In the fight against the Islamic State, U.S. forces have been aggressively initiating attacks, resulting in a sharp rise in civilian deaths in Iraq and Syria. And in a dramatic escalation, this week the United States shot down a Syrian warplane, putting Washington on a collision course with Syria’s ally, Russia, with the real possibility of U.S.-Russian military hostilities. Worse yet, it is unclear how this belligerence toward the Bashar al-Assad regime will achieve the sole stated mission of the United States’ involvement in Syria: to defeat the Islamic State. Logically, if Assad gets weaker, the main opposition forces — various militant Islamist groups, including the Islamic State — will get stronger. Compounding the incoherence, the administration said that although it had attacked Assad’s forces, it was not fighting the Assad regime, and that the downing was an act of “collective self-defense.” A few more such acts of self-defense, and U.S. combat troops could find themselves on the ground in Syria.
In Afghanistan, Trump has delegated the details of a mini-surge of 4,000 more troops to Defense Secretary Jim Mattis and other senior military leaders. But there are limits to the perspective even of distinguished generals. Military officers can tell you whether, for example, they can take a hill. But does taking that hill serve America’s broader strategy? Can that hill be held at reasonable cost? Does this mission distract from other, larger U.S. interests around the world? Those are questions that must be answered by the commander in chief.
The United States has been in Afghanistan for 16 years. It has had several surges in troop numbers and has spent almost a trillion dollars on that country. Last year, U.S. aid to Afghanistan was equivalent to about 40 percent of that nation’s gross domestic product. And yet, Mattis acknowledges that the United States is “not winning.” What will an additional 4,000 troops now achieve that 130,000 troops could not?
In Yemen, the United States is more actively engaged in a conflict that does little to advance the fight against radical Islamist terrorism. With the latest arms sale, Washington is further fueling Saudi Arabia’s proxy war against Iran — a war that has led the kingdom into a de facto alliance with al-Qaeda in Yemen. Saudi Arabia’s new crown prince, Mohammed bin Salman, seems likely to persist in this conflict, even though it has gone much worse than expected and has resulted in a humanitarian catastrophe. A child in Yemen is dying of preventable causes every 10 minutes, according to UNICEF, and the poorest country in the Arab world has been turned into a wasteland in which terrorist groups will compete for decades to come.

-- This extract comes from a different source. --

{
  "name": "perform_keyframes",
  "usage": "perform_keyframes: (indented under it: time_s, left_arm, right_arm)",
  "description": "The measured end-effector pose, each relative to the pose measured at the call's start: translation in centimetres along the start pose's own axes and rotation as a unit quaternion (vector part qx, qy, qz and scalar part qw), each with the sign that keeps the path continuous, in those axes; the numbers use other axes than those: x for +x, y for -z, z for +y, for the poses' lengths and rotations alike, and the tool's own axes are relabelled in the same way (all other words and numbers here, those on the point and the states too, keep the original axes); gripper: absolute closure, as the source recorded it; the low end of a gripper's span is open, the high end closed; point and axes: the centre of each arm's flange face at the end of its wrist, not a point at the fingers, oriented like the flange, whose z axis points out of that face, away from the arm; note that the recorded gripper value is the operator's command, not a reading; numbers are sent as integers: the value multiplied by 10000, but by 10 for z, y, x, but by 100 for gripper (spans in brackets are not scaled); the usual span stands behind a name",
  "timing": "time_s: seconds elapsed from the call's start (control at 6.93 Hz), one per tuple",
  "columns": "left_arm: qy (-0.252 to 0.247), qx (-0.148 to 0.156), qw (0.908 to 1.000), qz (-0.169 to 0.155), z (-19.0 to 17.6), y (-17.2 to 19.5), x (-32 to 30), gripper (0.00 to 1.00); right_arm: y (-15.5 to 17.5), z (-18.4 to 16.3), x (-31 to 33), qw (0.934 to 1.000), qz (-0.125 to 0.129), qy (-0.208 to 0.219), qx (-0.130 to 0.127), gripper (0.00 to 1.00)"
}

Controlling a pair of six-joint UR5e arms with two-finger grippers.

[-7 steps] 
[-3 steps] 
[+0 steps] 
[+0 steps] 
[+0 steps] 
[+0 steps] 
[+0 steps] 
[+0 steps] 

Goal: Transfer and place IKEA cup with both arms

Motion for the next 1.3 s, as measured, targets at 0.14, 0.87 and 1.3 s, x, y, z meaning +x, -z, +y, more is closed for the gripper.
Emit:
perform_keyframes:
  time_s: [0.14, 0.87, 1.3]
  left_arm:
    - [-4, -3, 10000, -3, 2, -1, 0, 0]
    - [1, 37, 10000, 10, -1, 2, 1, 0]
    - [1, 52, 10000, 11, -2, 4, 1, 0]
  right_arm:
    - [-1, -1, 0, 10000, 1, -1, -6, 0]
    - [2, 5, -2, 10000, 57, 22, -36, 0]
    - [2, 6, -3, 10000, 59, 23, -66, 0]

In almost every situation that U.S. forces are involved in, the solutions are more political than military. This has become especially true in places such as Syria and Afghanistan, where many regional powers with major interests have staked out positions and spread their influence. Military force without a strategy or deeply engaged political and diplomatic process is destined to fail, perhaps even to produce unintended consequences — witness the past decade and a half.
During the campaign, Trump seemed to be genuinely reflective about America’s role in the Middle East. “This is not usually me talking, okay, ’cause I’m very proactive,” he once said on the subject. “But I would sit back and [say], ‘Let’s see what’s going on.’ ” Yes. After 16 years of continuous warfare, hundreds of thousands dead, trillions of dollars spent and greater regional instability, somebody in Washington needs to ask — before the next bombing or deployment: What is going on?